Build Status Documentation Status PyPI Version

Pythonic interface using decorators

Install

Implements is available on PyPI can be installed with pip.:

pip install implements

Advantages

  1. Favor composition over inheritance.

  2. Inheriting from multiple classes can be problematic, especially when the superclasses have the same method name but different signatures. Implements will throw a descriptive error if that happens to ensure integrity of contracts.

  3. The decorators are evaluated at import time. Any errors will be raised then and not when an object is instantiated or a method is called.

  4. It’s cleaner. Using decorators makes it clear we want share behavior. Also, arguments are not allowed to be renamed.

  5. Codebase is tiny: you can just copy the file over. This repo exists more for test coverage.

Usage

Consider the implementation using inheritance:

class Duck:
    def __init__(self, age):
        self.age = age

class Flyable:
    @staticmethod
    def migrate(direction):
        raise NotImplementedError("Flyable is an abstract class")

    def fly(self) -> str:
        raise NotImplementedError("Flyable is an abstract class")


class Quackable:
    def fly(self) -> bool:
        raise NotImplementedError("Quackable is an abstract class")

    def quack(self):
        raise NotImplementedError("Quackable is an abstract class")


class MallardDuck(Duck, Quackable, Flyable):

    def __init__(self, age):
        super(MallardDuck, self).__init__(age)
        pass

    def migrate(self, dir):
        return True

    def fly(self):
        pass

A couple drawbacks implementing it this way:

  1. It’s unclear without checking each parent class where super is being called.

  2. Similarly the return types of fly in Flyable and Quackable are different. Someone unfamiliar with Python would have to read up on Method Resolution Order.

  3. We would only get a NotImplementedError when calling quack which can happen much later during runtime. Also, raising NotImplementedError everywhere looks clunky.

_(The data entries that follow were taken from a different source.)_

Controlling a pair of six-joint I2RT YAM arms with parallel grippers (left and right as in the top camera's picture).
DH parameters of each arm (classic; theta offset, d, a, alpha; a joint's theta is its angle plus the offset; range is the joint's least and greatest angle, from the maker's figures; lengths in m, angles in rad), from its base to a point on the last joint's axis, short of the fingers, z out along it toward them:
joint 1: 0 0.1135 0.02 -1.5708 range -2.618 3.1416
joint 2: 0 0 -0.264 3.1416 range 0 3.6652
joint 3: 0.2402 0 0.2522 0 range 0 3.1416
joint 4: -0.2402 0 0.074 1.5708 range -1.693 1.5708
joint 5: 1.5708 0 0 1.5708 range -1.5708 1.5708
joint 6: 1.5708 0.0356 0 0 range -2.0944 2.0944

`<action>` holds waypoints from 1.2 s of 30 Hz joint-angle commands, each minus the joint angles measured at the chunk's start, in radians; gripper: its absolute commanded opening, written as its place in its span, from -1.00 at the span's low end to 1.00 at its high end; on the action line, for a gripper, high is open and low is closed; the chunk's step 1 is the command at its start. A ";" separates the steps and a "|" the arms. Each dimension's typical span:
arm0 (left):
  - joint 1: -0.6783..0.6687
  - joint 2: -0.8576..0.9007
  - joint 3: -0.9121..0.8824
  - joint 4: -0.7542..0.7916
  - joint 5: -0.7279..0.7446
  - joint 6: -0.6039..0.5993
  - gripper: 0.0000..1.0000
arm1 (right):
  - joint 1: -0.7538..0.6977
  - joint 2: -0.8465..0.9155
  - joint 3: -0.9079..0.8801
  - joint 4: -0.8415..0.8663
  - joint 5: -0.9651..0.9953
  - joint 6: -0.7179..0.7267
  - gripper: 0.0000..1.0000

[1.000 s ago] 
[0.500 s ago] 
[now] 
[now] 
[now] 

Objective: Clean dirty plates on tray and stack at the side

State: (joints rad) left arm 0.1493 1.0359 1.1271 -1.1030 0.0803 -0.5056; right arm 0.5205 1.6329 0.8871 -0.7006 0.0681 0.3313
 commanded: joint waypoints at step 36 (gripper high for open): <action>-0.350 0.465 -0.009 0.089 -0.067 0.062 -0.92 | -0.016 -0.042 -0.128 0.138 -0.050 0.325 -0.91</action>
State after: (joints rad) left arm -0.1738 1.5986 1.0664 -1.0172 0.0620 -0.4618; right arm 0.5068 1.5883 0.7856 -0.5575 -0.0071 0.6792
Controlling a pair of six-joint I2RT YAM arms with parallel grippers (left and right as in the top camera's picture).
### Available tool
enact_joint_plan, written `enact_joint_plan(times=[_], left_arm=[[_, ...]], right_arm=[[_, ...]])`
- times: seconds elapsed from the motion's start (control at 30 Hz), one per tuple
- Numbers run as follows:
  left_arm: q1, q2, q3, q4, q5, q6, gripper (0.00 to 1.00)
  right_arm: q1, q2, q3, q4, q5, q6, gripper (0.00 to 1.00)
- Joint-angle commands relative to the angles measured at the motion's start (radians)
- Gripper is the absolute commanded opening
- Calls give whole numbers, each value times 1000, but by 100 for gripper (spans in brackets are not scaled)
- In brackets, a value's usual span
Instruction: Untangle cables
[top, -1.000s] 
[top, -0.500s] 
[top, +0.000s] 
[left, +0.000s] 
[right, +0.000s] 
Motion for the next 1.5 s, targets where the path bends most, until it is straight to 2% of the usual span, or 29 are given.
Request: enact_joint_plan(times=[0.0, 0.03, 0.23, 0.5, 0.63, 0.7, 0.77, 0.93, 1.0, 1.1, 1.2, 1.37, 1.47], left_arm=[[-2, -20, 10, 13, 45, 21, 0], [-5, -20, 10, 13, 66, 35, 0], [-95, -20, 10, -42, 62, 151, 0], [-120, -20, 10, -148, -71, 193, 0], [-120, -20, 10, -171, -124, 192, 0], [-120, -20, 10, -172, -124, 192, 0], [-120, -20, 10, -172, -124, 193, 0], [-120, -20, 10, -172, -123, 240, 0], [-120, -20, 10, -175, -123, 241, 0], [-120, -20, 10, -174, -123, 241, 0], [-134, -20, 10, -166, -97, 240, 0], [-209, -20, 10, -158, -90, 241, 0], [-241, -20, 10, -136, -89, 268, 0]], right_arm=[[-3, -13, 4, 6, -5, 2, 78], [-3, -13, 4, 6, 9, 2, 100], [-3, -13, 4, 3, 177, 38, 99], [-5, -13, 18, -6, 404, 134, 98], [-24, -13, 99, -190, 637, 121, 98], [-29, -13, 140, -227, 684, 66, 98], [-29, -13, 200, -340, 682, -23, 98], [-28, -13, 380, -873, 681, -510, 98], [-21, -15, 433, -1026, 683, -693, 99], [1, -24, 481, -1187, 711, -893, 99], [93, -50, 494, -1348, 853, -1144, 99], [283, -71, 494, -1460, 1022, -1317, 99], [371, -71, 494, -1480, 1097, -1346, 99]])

  4. The writer of MallardDuck made method migrate an instance method and renamed the argument to dir which is confusing.

  5. We really want to be differentiating between behavior and inheritance.

The advantage of using implements is it looks cleaner and you would get errors at import time instead of when the method is actually called.

In the above example we would rewrite everything as:

from implements import Interface, implements


class Duck:
    def __init__(self, age):
        self.age = age


class Flyable(Interface):
    def fly(self) -> str:
        pass

    @staticmethod
    def migrate(direction):
        pass


class Quackable(Interface):
    def fly(self) -> bool:
        pass

    def quack(self):
        pass


@implements(Flyable)
@implements(Quackable)
class MallardDuck(Duck):
    def __init__(self, age):
        super(MallardDuck, self).__init__(age)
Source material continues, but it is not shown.